Yossi Aviram’s directorial debut, which he also penned, is a quiet story of two broken men — a father and his estranged son — who are always shot as lonely figures against a vast, beautiful landscape. Aviram began his career as a cinematographer and here, working with Antoine Héberié, who shot the equally gorgeous Jellyfish, he creates a world full of stunning panoramas, from the Bordeaux countryside to the Isreali desert, that his central characters are too detached from to truly appreciate.
When La Dune begins, Hanoch (Lior Ashkenazi) is driving his bike to the stunning dune of the title, in Israel, where he stands in deep contemplation. It’s there that he makes an important life decision, which only proves to his girlfriend that he’s even more screwed up than she had thought. The end of their relationship sends Hanoch to France, where he silently follows around an old man, Reuven (Niel Arestrup), a Paris Police officer in the Missing Person unit who it seems is his biological dad: they both share a passion for chess and bicycles.
Hanoch’s silence and Reuven’s inability to recognize him, even as Hanoch forces himself to cross paths with him, suggests Reuven abandoned Hanoch early on. Aviram subtly hints at what might have happened by showing us Reuven’s life now. He lives with his lover, another man (Guy Marchand), and we can surmise that being gay at the time Hanoch was a child, and from North Africa no less, would not have been an easy situation. Could that be what made him leave? He’s also a reserved man who has never forged any real personal ties to anyone other than his partner and his dog. And Aviram subtly suggests that Reuven’s choice of profession may be far from coincidental.
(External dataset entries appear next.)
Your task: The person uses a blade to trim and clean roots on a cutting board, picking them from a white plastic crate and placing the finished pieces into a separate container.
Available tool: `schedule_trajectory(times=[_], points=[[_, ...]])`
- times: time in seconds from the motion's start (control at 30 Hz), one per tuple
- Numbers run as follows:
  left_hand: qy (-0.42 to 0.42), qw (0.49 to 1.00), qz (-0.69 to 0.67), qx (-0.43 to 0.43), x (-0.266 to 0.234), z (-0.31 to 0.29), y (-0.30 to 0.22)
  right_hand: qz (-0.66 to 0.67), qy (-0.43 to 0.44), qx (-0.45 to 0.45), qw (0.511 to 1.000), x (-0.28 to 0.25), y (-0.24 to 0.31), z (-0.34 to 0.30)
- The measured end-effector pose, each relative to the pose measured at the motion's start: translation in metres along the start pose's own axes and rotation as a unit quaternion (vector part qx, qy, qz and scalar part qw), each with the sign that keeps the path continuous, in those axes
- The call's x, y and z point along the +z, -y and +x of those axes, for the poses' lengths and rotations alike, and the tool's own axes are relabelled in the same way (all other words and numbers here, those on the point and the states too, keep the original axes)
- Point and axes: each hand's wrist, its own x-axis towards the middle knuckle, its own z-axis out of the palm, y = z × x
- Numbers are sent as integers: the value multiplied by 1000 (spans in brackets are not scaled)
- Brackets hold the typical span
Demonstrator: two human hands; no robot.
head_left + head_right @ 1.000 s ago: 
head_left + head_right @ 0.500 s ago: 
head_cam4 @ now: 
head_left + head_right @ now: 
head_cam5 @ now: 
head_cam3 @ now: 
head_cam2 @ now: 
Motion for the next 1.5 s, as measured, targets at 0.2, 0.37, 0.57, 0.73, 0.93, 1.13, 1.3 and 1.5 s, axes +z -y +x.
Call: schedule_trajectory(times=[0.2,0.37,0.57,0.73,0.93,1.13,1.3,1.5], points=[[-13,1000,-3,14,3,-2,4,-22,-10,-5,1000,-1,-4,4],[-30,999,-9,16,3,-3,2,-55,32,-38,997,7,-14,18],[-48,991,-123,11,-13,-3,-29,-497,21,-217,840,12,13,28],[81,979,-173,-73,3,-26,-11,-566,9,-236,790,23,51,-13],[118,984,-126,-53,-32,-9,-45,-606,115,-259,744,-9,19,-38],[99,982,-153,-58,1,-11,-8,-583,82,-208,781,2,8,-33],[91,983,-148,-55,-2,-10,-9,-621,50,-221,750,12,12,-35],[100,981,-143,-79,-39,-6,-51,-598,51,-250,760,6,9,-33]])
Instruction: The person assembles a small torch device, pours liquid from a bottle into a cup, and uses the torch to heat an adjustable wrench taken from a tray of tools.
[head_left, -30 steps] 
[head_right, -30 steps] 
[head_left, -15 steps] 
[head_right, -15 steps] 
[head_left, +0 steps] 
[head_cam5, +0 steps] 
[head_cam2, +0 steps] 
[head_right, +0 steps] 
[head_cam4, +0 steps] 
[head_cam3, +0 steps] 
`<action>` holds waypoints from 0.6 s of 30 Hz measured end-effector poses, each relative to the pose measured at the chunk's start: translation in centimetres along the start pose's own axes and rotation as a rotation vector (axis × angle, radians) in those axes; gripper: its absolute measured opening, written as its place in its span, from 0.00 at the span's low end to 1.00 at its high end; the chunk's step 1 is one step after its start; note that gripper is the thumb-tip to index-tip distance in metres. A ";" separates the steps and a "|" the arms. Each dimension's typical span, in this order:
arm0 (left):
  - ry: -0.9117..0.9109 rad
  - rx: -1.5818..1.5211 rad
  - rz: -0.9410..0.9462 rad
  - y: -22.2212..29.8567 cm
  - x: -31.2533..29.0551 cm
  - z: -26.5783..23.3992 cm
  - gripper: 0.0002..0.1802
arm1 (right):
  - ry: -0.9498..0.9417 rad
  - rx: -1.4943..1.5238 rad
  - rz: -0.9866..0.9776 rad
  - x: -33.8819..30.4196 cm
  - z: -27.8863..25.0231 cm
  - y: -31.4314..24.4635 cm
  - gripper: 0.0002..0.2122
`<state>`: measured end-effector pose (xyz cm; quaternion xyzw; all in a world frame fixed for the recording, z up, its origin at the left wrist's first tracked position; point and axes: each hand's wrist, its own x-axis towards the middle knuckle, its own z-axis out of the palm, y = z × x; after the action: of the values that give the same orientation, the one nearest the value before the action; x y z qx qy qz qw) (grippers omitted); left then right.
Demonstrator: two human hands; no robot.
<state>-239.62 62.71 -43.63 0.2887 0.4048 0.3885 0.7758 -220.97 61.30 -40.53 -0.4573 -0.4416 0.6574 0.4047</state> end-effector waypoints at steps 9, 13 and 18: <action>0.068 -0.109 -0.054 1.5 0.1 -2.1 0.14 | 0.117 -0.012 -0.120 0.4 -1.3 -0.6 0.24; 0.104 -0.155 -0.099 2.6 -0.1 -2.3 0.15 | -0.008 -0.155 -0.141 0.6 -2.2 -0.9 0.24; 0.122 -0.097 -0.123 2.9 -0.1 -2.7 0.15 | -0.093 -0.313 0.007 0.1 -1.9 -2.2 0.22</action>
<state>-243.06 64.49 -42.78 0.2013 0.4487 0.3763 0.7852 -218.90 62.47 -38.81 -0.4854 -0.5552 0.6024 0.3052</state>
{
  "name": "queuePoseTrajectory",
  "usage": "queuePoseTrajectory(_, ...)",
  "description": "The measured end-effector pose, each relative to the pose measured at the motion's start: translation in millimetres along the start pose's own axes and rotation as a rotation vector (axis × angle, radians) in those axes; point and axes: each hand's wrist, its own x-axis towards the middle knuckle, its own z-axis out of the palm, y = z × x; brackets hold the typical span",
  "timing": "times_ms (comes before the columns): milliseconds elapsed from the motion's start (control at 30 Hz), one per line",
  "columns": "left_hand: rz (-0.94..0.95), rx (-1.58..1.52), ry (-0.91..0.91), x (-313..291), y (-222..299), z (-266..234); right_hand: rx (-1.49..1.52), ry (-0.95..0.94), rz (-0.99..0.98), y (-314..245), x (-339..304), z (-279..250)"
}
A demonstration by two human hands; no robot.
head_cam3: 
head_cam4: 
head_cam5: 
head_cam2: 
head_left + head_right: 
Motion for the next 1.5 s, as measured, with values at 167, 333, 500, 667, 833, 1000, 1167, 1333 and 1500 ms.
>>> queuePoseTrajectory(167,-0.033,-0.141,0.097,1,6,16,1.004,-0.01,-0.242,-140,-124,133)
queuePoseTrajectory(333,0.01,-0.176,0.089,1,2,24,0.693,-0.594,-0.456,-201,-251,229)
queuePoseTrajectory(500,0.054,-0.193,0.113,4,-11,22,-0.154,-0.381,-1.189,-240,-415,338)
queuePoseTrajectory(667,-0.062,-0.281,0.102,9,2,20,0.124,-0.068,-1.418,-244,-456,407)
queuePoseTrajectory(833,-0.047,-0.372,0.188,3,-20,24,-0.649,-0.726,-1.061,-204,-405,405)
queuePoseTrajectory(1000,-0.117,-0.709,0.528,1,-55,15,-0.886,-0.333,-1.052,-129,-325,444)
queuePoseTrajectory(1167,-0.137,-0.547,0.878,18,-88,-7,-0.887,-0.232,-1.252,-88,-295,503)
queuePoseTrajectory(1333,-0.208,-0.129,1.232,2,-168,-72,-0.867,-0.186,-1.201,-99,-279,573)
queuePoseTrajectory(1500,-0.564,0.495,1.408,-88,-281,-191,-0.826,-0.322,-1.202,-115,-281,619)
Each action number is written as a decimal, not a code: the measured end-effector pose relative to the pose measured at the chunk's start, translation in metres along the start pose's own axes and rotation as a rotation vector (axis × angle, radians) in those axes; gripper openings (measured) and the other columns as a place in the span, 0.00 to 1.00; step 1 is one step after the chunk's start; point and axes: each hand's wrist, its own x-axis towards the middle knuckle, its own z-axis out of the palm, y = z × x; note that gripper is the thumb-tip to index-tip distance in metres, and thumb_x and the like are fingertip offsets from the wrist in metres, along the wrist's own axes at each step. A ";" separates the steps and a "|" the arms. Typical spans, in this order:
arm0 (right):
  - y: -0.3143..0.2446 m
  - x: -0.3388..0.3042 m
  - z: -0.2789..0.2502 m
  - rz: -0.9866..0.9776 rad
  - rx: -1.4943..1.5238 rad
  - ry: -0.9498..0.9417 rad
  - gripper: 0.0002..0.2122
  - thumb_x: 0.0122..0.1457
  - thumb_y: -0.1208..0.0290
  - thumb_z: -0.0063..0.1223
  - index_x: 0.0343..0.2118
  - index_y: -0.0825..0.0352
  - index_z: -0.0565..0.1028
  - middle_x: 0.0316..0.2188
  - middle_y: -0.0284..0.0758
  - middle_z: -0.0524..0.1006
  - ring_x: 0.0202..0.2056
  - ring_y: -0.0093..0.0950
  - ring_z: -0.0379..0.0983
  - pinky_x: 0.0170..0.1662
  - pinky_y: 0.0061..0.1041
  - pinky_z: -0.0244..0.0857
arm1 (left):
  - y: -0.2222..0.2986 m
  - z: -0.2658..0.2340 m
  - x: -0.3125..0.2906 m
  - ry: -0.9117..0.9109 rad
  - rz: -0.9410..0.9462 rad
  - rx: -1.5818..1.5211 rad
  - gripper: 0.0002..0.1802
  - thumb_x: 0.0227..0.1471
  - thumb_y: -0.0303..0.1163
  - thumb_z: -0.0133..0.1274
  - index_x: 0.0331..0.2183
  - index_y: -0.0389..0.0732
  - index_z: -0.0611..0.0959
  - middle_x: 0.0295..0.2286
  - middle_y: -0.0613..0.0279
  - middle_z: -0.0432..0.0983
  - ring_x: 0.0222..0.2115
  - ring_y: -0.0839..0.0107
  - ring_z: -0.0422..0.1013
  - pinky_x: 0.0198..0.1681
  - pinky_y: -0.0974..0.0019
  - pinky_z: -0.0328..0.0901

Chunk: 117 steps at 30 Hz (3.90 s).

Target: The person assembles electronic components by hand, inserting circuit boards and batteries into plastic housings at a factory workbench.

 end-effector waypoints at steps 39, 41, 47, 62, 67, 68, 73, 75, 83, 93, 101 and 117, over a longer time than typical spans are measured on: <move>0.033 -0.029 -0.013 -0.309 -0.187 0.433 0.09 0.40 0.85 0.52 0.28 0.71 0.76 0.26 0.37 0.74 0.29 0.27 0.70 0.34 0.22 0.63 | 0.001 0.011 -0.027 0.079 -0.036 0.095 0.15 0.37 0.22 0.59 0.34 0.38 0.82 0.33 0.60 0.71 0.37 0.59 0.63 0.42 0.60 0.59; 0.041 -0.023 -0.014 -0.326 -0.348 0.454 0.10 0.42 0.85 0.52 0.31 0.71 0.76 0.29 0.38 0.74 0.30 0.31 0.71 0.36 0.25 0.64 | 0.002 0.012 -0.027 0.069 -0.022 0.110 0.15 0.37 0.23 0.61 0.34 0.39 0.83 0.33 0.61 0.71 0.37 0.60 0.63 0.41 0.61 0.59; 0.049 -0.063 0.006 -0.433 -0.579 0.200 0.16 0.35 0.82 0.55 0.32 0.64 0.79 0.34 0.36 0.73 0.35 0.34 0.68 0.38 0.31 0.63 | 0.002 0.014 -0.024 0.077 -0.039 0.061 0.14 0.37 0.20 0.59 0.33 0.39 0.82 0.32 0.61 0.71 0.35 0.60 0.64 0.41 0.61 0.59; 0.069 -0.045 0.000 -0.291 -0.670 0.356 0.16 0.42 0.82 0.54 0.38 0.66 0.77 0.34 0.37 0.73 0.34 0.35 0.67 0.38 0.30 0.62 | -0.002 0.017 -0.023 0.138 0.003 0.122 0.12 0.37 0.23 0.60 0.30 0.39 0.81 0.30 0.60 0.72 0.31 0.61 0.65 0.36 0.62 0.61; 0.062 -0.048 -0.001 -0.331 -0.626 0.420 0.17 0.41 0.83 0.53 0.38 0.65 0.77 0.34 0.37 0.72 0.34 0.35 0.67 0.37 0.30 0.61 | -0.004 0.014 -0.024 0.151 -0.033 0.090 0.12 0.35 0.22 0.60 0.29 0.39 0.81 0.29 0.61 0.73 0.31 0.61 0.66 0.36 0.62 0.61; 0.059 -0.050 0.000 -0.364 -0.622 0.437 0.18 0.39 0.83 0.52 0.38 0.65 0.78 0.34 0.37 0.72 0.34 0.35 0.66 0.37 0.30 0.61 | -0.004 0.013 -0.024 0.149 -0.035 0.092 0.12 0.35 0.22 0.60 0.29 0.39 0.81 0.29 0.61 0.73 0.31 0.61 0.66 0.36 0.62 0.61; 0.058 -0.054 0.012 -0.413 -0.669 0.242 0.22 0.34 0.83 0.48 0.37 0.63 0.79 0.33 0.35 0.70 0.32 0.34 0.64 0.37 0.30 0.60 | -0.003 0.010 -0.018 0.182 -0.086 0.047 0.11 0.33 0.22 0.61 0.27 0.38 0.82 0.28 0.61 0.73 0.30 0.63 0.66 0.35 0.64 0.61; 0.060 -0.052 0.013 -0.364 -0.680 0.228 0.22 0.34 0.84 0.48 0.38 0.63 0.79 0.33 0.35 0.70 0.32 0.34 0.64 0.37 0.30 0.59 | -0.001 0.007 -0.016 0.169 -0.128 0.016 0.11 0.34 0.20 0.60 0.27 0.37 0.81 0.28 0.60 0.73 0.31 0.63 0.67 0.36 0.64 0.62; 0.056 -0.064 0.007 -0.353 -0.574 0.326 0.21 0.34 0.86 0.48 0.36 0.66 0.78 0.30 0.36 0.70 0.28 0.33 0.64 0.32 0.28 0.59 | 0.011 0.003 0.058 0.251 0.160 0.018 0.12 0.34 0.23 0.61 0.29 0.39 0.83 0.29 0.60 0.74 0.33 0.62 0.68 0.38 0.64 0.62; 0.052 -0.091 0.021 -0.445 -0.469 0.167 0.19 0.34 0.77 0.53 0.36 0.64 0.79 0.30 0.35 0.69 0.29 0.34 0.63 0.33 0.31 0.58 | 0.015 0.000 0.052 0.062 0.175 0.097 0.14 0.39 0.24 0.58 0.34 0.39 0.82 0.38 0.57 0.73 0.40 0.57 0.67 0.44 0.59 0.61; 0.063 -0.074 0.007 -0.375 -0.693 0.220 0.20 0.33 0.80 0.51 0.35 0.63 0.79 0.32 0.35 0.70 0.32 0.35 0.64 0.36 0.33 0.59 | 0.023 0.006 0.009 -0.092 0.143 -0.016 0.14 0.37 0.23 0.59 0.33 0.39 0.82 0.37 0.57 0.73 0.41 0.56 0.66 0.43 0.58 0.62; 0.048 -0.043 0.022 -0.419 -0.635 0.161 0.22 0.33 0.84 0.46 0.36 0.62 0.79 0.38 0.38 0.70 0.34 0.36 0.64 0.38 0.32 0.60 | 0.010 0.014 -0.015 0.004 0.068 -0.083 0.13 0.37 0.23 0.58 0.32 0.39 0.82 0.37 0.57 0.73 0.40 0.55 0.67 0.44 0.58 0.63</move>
It is, however, useful as a plot device. When Hanoch constructs an elaborate plot to make himself the subject of a Missing Person case, laying the breadcrumbs out for his father to pique his interest, it’s only a matter of time before they’re forced to confront each other. The biggest surprise may be how sympathetic Reuven proves to be, thanks to a sensitive performance from Arestrup, given that he couldn’t even recognize his own son.
Unfortunately, just as the film seems to be getting going, where the possibility for the men to change is imminent, it ends. Aviram excels at suggesting what might have caused both men to become so damaged, but he shies away from exploring it in any detail or depth. The two leads barely exchange more than a few words, which is a shame, because the brief time we do see Hanoch and Reuven together – each played by icons of French and Israeli cinema – is electric. We’re left with a film that has so much potential that it never quite reaches.